A partir de la ecuación 4 está claro que no se pueden separar completamente la mezcla de isómeros de la lactosa en un tiempo finito. No obstante, empleando esta ecuación, se estimó la masa de isómeros extraída en las extracciones posteriores al número 12 hasta no apreciar variaciones en esta en el orden de las centésimas, este límite se fijó teniendo en cuenta la precisión del método gravimétrico utilizado para medir la masa de la mezcla de isómeros. Como conclusión de este análisis se determinó que en 12 extracciones se separaba el 65 % de la mezcla de isómeros presentes en el crudo de la reacción. Se determinó además que de realizar un mayor número de extracciones aumentaría el consumo de disolvente y las cantidades que se obtendrían de masa de isómeros serian pequeñas, por lo que se vería afectada la economía del proceso.

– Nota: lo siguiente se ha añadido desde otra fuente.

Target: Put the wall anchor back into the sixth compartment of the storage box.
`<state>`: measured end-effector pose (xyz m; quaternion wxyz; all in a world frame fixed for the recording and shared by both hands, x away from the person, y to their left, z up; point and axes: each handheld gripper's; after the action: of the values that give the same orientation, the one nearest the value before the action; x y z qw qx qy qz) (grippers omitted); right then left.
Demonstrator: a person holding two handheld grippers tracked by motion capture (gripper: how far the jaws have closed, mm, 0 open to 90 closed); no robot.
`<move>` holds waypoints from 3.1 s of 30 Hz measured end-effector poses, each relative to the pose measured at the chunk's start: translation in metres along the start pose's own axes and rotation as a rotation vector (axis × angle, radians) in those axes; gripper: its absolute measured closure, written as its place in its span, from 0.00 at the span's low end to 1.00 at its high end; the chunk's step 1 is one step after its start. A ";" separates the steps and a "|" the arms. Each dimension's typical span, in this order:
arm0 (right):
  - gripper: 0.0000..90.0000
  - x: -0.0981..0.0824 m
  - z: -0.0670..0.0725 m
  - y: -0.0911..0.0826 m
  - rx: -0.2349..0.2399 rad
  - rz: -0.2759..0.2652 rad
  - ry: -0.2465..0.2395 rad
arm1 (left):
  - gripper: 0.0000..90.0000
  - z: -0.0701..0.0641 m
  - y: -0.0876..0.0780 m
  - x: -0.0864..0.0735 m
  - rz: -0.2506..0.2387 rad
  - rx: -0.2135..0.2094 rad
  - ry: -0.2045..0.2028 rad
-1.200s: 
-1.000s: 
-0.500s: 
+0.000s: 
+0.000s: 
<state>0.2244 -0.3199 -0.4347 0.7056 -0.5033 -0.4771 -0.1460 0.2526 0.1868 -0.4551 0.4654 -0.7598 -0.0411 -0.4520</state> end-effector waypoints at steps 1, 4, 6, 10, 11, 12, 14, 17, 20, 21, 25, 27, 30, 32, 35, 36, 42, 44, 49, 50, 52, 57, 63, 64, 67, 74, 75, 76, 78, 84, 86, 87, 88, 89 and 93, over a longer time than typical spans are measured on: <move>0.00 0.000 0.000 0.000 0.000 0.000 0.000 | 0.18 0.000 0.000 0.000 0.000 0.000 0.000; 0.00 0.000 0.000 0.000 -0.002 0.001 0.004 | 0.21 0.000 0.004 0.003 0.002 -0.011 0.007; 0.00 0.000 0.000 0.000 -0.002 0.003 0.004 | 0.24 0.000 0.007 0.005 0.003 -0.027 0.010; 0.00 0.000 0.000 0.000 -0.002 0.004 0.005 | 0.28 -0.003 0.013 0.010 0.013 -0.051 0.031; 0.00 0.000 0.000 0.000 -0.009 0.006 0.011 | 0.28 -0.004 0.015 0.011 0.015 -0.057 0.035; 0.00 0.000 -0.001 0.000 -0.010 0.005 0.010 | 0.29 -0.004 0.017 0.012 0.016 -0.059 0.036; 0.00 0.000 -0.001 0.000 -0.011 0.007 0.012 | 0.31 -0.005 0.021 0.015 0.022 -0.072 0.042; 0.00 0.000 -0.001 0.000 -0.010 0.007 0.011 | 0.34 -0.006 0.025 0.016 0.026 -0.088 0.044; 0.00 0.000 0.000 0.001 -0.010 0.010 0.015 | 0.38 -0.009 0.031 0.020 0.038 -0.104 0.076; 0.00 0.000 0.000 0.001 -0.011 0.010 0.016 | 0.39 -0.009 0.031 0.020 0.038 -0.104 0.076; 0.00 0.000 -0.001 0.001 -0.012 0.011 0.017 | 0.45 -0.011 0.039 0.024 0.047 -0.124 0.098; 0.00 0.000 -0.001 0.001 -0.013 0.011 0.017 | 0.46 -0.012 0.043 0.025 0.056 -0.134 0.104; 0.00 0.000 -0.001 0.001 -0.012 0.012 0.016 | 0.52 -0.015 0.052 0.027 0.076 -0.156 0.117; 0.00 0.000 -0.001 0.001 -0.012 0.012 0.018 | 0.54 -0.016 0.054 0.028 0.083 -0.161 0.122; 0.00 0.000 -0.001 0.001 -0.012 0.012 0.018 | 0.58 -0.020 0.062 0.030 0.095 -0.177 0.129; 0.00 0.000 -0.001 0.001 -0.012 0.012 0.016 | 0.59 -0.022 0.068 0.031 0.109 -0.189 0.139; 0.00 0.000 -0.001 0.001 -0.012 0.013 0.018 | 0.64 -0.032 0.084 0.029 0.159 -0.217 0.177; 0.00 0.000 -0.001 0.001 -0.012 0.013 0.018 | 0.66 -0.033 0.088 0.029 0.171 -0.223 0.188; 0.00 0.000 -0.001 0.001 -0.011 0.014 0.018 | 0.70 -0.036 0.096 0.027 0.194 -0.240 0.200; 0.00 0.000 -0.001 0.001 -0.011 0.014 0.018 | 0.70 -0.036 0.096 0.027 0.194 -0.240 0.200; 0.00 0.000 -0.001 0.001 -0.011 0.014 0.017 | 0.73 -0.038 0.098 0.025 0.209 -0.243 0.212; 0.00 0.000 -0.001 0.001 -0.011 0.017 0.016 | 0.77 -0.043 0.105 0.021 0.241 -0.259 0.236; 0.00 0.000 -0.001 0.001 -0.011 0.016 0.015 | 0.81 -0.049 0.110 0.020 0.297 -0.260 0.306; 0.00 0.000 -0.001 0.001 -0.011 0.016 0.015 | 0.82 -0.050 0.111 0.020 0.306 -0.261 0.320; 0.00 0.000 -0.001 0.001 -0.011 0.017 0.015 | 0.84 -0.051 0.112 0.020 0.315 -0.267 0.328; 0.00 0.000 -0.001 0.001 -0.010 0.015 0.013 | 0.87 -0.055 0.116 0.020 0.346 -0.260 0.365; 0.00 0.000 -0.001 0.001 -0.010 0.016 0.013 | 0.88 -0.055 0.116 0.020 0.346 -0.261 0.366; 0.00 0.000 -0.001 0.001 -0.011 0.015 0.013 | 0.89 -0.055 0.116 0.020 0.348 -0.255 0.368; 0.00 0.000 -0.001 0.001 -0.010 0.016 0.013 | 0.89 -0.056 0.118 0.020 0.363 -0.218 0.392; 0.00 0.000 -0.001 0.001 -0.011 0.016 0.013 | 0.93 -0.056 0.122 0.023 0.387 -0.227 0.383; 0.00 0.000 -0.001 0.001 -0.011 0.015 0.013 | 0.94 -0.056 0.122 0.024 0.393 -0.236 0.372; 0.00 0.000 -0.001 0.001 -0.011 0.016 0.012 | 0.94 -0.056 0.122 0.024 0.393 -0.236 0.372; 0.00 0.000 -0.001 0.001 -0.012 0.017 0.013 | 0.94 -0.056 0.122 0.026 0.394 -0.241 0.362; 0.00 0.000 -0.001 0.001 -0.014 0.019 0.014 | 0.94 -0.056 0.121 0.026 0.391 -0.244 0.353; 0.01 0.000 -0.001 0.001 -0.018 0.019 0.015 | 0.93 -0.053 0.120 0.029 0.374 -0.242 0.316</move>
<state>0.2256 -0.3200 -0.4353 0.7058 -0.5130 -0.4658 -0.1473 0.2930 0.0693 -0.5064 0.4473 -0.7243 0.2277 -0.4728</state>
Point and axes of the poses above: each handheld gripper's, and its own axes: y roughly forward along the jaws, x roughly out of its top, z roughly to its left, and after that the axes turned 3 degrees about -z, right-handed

Comparación de los dos procedimientos de purificación
Para comprobar la posibilidad de sustituir la primera purificación cromatográfica por una extracción líquido-líquido y una extracción líquido-sólido, se realizó la comparación de dos lotes: uno donde los pasos de purificación coinciden con lo descrito en la literatura, una purificación cromatográfica utilizando como disolventes cloroformo: metanol y como fase estacionaria sílica gel 60 y otro donde se realizaron los pasos propuestos, una extracción líquido-líquido y una extracción líquido-sólido, ambas operaciones utilizando las mejores condiciones encontradas en los epígrafes anteriores. En ambos casos se obtiene la mezcla de los isómeros 3´,4´ y 4´,6´isopropilidén de lactosa.
En la tabla 5 se aprecian las cantidades obtenidas siguiendo las dos variantes de purificación y en la tabla 6 se muestra una comparación de tiempo y volúmenes de disolventes consumidos en ambos métodos.
Como se observa en la tabla 5 la masa de mezcla de isómeros que se obtuvo por la vía propuesta es superior a la obtenida por la vía reportada en la literatura (Duclos, R.I. 2000). Además, esto se logró con una sensible disminución del tiempo de operación y del consumo de reactivos (tabla 6), lo que impacta directamente en la económica del proceso.
Conclusiones
Se encontraron las mejores condiciones en los intervalos estudiados en ambas extracciones que permiten obtener las mayores masas de los productos en cada uno de ellas. En la extracción líquido-líquido las condiciones adecuadas de operación son: relación entre el disolvente orgánico y la fase acuosa 1,5:1, velocidad de agitación 700 rpm y realizar ocho extracciones. En la extracción líquido-sólido las condiciones adecuadas de operación son: relación líquido-sólido 9:1, velocidad de agitación 300 rpm y realizar 12 extracciones.
El método de purificación propuesto de una extracción líquido-líquido y una líquido-sólido permiten obtener cantidades superiores de la mezcla de los isómeros 3´,4´ y 4´,6´isopropilidén de lactosa a las logradas empleando purificaciones cromatográficas, en un tiempo menor y con una notable reducción del consumo de reactivos.